If you were to cross the hypersensitive, long-suffering protagonist (usually played by Vincent Price) of Corman films like The Tomb of Ligeia with the obsessive scientist of Corman’s X: The Man with the X-Ray Eyes, you’d have something like the role played by Banderas in The Skin I Live In. But there are some key differences too. Back in the early Sixties, when Corman was directing his Poe cycle, a filmmaker couldn’t delve too deeply into sexuality and gender politics. In any case, Corman himself has long tended to be slightly queasy when it comes to exploring sex and skin. (The films of his protégés at Concorde-New Horizons have always shown plenty of both, but their erotic scenes are never allowed to stray far from the purely conventional.) Almodóvar, on the other hand, loves to undercut traditional notions of male and female body language. It’s probably oversimplifying to say that his own position outside the sexual mainstream encourages him to flirt with the notion that gender identity is fluid. In any case, though, he comes at sexuality from an idiosyncratic perspective that allows anything and everything to be possible.
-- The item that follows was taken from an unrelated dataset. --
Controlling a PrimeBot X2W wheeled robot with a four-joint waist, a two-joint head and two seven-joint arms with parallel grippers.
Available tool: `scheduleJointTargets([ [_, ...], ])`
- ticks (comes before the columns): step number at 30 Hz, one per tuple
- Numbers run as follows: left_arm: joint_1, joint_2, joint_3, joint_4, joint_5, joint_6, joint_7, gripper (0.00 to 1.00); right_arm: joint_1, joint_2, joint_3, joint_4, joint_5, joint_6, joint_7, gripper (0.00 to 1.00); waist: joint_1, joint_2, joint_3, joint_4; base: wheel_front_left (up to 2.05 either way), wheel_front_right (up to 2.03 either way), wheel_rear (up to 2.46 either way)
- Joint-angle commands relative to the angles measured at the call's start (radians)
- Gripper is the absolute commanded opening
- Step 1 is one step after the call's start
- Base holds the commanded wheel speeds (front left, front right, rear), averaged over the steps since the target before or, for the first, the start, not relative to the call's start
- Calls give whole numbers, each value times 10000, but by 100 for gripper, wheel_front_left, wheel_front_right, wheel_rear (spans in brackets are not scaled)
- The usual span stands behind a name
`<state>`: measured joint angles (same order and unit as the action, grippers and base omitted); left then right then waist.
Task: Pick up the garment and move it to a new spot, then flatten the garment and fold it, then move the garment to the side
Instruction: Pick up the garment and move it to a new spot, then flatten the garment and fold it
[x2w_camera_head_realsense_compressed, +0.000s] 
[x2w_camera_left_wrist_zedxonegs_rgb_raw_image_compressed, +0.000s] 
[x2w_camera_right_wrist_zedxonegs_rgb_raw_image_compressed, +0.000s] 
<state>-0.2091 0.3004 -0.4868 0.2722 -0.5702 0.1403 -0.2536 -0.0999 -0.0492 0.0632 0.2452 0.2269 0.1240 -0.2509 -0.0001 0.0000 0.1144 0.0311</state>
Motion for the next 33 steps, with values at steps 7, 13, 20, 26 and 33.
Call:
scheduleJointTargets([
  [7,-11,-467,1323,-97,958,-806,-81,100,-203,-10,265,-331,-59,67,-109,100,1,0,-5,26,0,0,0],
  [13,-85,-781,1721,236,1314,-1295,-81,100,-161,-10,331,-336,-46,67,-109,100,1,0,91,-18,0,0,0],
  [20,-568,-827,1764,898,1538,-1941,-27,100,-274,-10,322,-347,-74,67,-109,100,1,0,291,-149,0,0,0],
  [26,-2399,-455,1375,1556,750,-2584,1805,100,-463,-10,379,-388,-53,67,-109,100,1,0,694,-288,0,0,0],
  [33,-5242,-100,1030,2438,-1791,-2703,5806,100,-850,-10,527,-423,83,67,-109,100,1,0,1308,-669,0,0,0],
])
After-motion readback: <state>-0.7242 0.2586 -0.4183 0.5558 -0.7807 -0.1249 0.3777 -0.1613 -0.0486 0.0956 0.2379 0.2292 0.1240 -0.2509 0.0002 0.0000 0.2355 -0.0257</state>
I won’t say more, because it’s exciting to see a movie that from moment to moment is able to take you by surprise. Be forewarned, though, that Almodóvar pulls no punches. The Skin I Live In is not a gross-out movie of the horror-porn variety beloved by some teenage boys. It is, though, lurid in an adult way: its blood is truly bloody; its sex is (at times) truly painful; its skin is truly bare. And its painful depiction of social and sexual isolation will haunt me for a long time to come.